=== Section Start ===

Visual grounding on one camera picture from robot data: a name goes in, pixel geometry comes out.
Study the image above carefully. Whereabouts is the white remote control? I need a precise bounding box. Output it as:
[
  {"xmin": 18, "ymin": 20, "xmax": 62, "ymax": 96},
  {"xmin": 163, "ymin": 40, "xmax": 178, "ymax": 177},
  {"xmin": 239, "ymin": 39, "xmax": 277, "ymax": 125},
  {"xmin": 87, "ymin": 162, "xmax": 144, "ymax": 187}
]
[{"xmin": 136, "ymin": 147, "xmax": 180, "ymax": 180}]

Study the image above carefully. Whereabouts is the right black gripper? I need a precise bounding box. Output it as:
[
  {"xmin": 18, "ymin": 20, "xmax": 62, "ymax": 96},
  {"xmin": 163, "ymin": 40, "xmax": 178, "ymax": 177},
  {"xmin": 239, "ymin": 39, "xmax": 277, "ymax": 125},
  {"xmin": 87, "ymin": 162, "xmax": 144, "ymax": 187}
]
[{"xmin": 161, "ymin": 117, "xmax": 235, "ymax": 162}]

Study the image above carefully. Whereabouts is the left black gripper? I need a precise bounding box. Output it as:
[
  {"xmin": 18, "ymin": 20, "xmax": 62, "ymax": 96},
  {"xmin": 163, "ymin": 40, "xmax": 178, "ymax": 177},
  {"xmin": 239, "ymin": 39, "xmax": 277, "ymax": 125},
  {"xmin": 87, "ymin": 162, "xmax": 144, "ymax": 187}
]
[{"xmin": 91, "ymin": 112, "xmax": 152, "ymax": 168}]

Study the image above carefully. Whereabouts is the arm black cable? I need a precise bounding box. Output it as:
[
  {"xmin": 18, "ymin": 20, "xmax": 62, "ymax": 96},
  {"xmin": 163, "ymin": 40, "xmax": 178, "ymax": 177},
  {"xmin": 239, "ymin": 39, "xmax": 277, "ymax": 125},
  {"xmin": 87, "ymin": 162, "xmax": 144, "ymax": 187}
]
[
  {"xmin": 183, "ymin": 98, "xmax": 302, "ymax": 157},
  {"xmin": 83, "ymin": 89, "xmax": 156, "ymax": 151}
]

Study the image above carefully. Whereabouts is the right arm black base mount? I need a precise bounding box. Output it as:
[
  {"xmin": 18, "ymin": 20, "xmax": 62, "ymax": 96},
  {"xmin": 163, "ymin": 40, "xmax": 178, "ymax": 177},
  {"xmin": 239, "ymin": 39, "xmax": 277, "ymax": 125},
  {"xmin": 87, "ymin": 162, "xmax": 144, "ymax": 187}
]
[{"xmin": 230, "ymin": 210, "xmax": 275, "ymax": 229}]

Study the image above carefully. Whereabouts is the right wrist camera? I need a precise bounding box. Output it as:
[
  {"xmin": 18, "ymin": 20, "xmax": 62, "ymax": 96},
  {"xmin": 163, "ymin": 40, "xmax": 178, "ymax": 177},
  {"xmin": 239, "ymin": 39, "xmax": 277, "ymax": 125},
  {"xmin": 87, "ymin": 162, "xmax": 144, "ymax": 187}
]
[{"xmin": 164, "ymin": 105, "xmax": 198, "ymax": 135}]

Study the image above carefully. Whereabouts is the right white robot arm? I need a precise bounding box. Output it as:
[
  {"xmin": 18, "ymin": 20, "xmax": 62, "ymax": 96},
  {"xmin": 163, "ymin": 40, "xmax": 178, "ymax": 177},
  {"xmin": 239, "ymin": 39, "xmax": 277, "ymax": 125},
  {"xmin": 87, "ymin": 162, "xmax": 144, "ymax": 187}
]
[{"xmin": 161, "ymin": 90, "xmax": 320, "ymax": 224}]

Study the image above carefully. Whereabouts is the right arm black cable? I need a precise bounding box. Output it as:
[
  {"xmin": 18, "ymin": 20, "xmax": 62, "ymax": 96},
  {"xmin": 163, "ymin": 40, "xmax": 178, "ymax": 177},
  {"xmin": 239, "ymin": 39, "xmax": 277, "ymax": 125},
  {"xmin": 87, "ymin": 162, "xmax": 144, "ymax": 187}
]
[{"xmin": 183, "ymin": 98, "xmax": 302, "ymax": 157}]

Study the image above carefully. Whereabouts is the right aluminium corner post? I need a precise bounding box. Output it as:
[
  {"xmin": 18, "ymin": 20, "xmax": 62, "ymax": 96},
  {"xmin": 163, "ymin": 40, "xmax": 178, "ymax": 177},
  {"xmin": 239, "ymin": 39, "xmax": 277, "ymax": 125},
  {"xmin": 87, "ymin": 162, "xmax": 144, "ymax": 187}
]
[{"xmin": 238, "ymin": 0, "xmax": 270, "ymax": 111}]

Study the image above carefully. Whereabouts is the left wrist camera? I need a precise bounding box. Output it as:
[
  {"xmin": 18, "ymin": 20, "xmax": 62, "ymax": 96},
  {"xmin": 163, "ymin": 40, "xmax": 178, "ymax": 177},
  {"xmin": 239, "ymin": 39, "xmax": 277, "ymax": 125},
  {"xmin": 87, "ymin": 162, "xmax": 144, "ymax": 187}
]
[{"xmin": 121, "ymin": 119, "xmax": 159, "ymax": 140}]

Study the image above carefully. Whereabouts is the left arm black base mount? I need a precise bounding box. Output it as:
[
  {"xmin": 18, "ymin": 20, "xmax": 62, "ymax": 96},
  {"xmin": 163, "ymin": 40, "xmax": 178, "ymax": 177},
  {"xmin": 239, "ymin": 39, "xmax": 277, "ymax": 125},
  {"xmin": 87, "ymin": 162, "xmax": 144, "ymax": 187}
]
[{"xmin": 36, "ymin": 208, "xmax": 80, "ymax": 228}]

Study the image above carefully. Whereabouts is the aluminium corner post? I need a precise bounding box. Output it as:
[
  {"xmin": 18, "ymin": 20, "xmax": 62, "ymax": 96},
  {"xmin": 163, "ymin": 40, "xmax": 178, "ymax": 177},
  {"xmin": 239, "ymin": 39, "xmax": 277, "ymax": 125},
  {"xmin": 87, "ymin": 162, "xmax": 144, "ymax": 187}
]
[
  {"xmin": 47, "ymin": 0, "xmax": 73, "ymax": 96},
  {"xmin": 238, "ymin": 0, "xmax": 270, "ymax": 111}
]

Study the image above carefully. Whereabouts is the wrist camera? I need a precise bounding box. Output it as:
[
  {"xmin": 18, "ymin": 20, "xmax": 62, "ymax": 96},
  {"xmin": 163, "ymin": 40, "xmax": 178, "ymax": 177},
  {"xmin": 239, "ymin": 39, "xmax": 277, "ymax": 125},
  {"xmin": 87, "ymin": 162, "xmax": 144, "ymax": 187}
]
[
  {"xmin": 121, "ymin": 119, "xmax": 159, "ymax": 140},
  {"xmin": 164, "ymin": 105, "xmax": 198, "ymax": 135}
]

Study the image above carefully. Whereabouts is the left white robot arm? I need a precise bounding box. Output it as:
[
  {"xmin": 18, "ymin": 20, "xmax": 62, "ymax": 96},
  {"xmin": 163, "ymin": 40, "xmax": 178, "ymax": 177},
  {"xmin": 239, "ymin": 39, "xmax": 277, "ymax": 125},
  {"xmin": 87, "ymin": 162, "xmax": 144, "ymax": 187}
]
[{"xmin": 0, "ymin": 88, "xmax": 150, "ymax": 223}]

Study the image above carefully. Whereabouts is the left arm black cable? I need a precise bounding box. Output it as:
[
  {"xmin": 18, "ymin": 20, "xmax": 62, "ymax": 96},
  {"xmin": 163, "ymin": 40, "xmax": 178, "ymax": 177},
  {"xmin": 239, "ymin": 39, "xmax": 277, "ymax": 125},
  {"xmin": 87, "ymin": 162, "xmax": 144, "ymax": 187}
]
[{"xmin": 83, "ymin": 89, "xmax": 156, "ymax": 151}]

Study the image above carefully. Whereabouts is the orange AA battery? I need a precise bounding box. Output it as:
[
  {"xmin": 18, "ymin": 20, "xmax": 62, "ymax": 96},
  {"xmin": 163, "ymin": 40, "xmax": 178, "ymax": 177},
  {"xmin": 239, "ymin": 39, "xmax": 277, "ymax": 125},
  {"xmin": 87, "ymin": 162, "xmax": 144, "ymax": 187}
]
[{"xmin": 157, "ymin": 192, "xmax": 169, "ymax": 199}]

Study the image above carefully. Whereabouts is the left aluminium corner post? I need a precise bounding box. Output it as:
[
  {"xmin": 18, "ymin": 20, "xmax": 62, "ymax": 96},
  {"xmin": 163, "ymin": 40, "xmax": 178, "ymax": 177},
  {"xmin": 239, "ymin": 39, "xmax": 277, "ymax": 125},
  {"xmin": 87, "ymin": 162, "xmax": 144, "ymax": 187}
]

=== Section End ===

### Task statement
Say how many lines in the entries contain the string "mount", and say nothing else.

### Expected output
2